図6:IVIgによるCD16の下方調節及びCD56dim(薄暗い)NK細胞の脱顆粒、(A)IVIg又はコントロールを用いた3時間のインキュベーション後の全血におけるCD56CD3細胞上のCD16表面発現(%におけるMFI、コントロール=100%)、n=12、(B、C)IVIg(C)又はコントロール(B)を用いた3時間のインキュベーション後の全血におけるCD56dim(薄暗い)及びCD56bright(明るい)NK細胞上のCD107a外在化。CD107aを発現している総CD56dim(薄暗い)及びCD56bright(明るい)細胞のパーセントが示されている。
図7:IVIgは、パーフォリンとして決定された全血におけるNK細胞の脱顆粒を誘導する、IVIg又はコントロールを用いた全血の24時間のインキュベーション後の上清へのパーフォリン(A)放出(pg/mL)(n=12、p<0,005)。
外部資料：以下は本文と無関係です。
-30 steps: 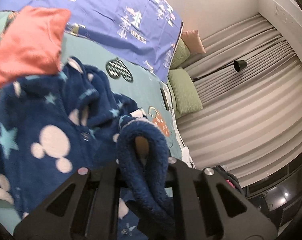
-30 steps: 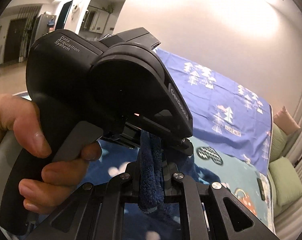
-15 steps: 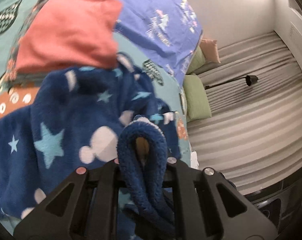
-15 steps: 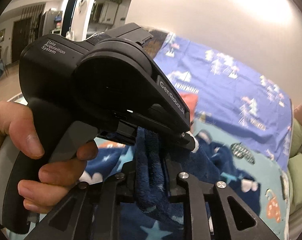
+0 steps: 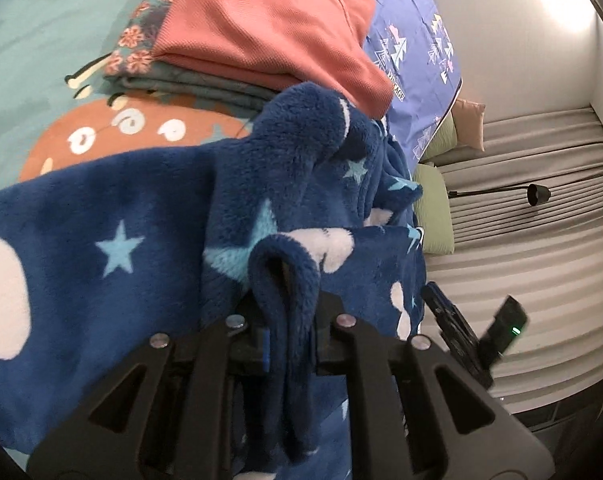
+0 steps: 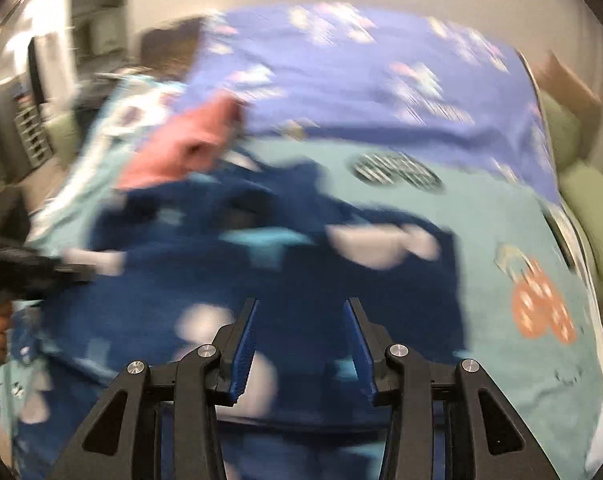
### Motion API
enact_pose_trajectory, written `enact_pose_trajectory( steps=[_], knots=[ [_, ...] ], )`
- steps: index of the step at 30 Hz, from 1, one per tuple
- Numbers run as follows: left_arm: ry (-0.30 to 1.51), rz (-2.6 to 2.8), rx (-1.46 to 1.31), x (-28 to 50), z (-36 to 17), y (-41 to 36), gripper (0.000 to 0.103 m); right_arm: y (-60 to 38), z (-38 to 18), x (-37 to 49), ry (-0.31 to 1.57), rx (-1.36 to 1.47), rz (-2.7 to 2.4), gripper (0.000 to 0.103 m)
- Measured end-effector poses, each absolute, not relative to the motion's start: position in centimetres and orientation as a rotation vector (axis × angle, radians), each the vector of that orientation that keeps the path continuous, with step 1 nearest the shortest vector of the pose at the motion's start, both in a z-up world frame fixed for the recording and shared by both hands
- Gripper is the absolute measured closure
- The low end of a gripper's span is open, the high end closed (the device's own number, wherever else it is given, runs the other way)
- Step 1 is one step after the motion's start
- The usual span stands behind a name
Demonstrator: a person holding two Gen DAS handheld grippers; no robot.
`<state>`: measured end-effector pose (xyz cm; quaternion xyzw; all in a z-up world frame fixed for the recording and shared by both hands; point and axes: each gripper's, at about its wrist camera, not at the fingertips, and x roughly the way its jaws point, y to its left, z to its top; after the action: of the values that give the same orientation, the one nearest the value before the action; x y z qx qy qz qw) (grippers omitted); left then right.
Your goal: Fold small clothes
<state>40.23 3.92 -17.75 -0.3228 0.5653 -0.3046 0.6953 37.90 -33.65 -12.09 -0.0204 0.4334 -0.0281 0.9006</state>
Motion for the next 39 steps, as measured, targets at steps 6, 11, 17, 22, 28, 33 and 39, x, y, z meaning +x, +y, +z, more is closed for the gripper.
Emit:
enact_pose_trajectory(
  steps=[6, 11, 17, 22, 28, 33, 39],
  knots=[
    [1.198, -0.634, -0.657, 39.5, -15.1, 5.6, 0.076, -34.5, -15.3, 35.2, 0.976, -0.135, -0.092, 0.060],
    [1.114, -0.549, -0.638, 37.6, -13.4, 10.2, 0.055, -32.6, -13.4, 33.5, 0.912, -0.127, -0.058, 0.054],
    [1.084, -0.420, -0.719, 35.9, -14.7, 16.8, 0.055, -25.8, -13.7, 32.2, 0.871, -0.217, 0.076, 0.051],
    [1.086, -0.314, -0.702, 33.6, -15.8, 22.2, 0.055, -23.1, -16.5, 33.4, 0.911, -0.228, 0.116, 0.051],
    [1.084, -0.171, -0.729, 30.6, -17.4, 29.8, 0.055, -24.5, -14.2, 33.3, 0.896, -0.102, 0.146, 0.051],
    [1.102, -0.115, -0.790, 28.8, -19.7, 33.3, 0.055, -24.9, -13.3, 35.2, 0.866, -0.040, 0.139, 0.051],
    [1.130, -0.136, -0.902, 27.3, -23.1, 34.9, 0.050, -23.5, -17.3, 36.0, 0.968, -0.025, 0.215, 0.049]
  ],
)
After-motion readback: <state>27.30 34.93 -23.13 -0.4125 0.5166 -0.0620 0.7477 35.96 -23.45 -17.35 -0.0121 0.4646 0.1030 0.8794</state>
図8:IVIgは、全血におけるNK細胞の殺作用を減少させる。健常な固体からの全血試料を、約37℃で、約3時間、IVIg又はコントロールを用いて処理した。次に、NK細胞作用を、NK細胞感受性標的細胞K562に対する4時間の51Cr放出アッセイによって決定した。100μLの全血を用いてK562細胞の溶解が示されている(n=10、p<0,005)。

Claims (12)

  1. 免疫グロブリンを用いたNK細胞撹乱による疾患の治療又は疾患の予防に対する応答において患者が示す免疫グロブリンに対する感受性を決定する方法であって、前記免疫グロブリンによるNK細胞調節を決定することによって行われる方法。
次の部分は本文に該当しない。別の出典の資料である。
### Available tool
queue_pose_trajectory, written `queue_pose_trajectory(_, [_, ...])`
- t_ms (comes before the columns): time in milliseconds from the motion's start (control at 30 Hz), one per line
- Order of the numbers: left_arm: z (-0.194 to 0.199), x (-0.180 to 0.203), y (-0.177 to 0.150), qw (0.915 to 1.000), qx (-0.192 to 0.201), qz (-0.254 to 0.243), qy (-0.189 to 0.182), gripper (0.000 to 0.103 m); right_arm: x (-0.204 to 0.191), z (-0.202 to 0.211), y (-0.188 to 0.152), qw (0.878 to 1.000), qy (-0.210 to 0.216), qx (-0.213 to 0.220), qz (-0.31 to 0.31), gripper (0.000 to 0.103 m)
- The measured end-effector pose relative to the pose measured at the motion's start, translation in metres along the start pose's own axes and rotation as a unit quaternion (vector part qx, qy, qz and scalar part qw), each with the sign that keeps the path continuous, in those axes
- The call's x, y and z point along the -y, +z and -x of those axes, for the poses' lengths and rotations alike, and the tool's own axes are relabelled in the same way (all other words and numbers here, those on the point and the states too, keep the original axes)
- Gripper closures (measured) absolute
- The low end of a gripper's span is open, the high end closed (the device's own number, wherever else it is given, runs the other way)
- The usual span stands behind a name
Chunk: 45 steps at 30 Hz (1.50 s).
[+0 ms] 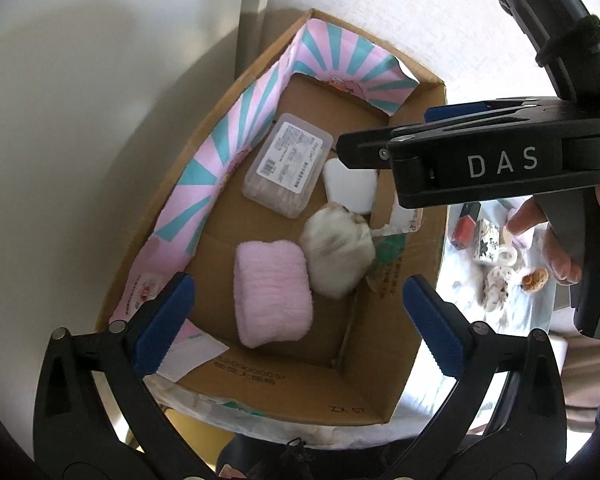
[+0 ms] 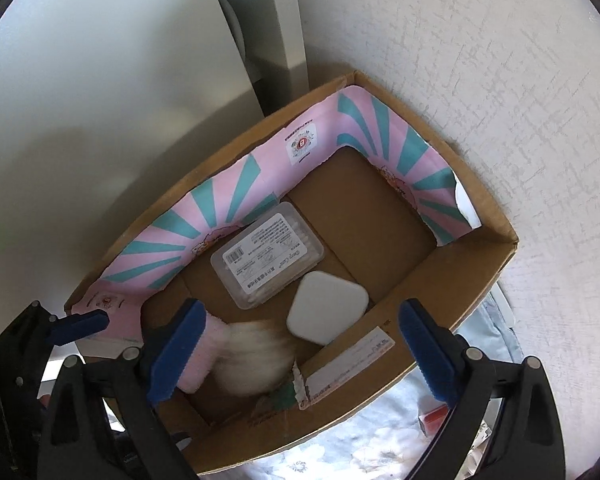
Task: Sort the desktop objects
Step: 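Carry both items into the cardboard box and open both tools, then move both tools back over the remaining items on the sheet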
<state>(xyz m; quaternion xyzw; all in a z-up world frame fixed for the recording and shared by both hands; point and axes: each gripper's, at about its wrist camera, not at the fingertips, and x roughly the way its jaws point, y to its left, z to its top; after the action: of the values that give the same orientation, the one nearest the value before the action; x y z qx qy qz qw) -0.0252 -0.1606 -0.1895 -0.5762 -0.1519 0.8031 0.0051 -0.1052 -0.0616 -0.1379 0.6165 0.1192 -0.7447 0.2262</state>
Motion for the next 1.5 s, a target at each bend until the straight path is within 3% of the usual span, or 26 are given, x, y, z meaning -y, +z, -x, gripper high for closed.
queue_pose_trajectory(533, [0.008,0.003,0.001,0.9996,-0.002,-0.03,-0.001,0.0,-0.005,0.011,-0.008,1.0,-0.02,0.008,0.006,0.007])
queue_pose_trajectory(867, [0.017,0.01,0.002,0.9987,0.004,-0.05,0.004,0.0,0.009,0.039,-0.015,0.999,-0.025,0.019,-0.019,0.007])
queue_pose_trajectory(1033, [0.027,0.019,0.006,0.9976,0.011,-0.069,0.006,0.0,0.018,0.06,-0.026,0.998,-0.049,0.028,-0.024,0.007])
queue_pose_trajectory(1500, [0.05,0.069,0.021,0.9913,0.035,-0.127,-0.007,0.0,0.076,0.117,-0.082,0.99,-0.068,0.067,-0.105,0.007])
  2. ナチュラルキラー細胞の脱顆粒の量が、イン・ビトロ法で決定される、請求項1の方法。
  3. ナチュラルキラー細胞の陽性脱顆粒を有する患者は、免疫グロブリンを用いた治療に対して感受性があると決定される、請求項1又は2に記載の方法。
  4. 免疫グロブリンを用いた疾患の治療又は疾患の予防に対する応答において患者が示す免疫グロブリンに対する感受性を決定することが、転写産物レベル、タンパク質レベル、又は転写産物レベル及びタンパク質レベルの検出によって行われる、請求項1〜3のいずれか1項の方法。
  5. 転写産物レベル、タンパク質レベル、又は転写産物レベル及びタンパク質レベルが、定量的に決定される、請求項4の方法。
  6. 転写産物レベルが、ポリメラーゼ連鎖反応(PCR)如く核酸検出法によって決定される、請求項1〜5のいずれか1項の方法。
  7. タンパク質レベルが、放出されたナチュラルキラー細胞タンパク質、及び/又はナチュラルキラー細胞表面上に発現するタンパク質を用いて決定される、請求項1〜6のいずれか1項の方法。
  8. 全血又は血球を、免疫グロブリンの存在下における少なくとも一のアッセイにおいて、かつコントロールとして免疫グロブリンの非存在下における少なくとも一のアッセイにおいて、刺激物の存在下で、インキュベートし、続いて、免疫グロブリンの投与に対する固体の応答性を評価するために、IFN−ガンマ、IP−10、F−ガンマIII受容体、グランザイムB、パーフォリン、CD107a、又はこれらの組合せからなる群から選択される、NK細胞調節を示す因子の発現によって、イベントの測定を行う、請求項1〜7のいずれか1項の方法。
  9. 測定されるイベントは、前記因子の転写の存在量及び又はタンパク質発現レベル、特に前記イベントの定量的測定である、請求項8に記載の方法。
  10. 前記刺激物は、リポ多糖体(LPS)、フォルボル−12−ミリステート−13アセテート(PMA)、イオノマイシン、細胞表面タンパク質に結合するモノクローナル抗体又はそれらの組合せからなる群から選択される、請求項8又は9に記載の方法。
  11. アッセイに用いられる免疫グロブリンの量が、約0.01〜約100mg/mL、特に約1〜約50mg/mLである、請求項1〜10のいずれか1項に記載の方法。
  12. 疾患が、炎症媒介免疫疾患、自己免疫疾患、及びアレルギーからなる群から選択される、請求項1〜11のいずれか1項に記載の方法。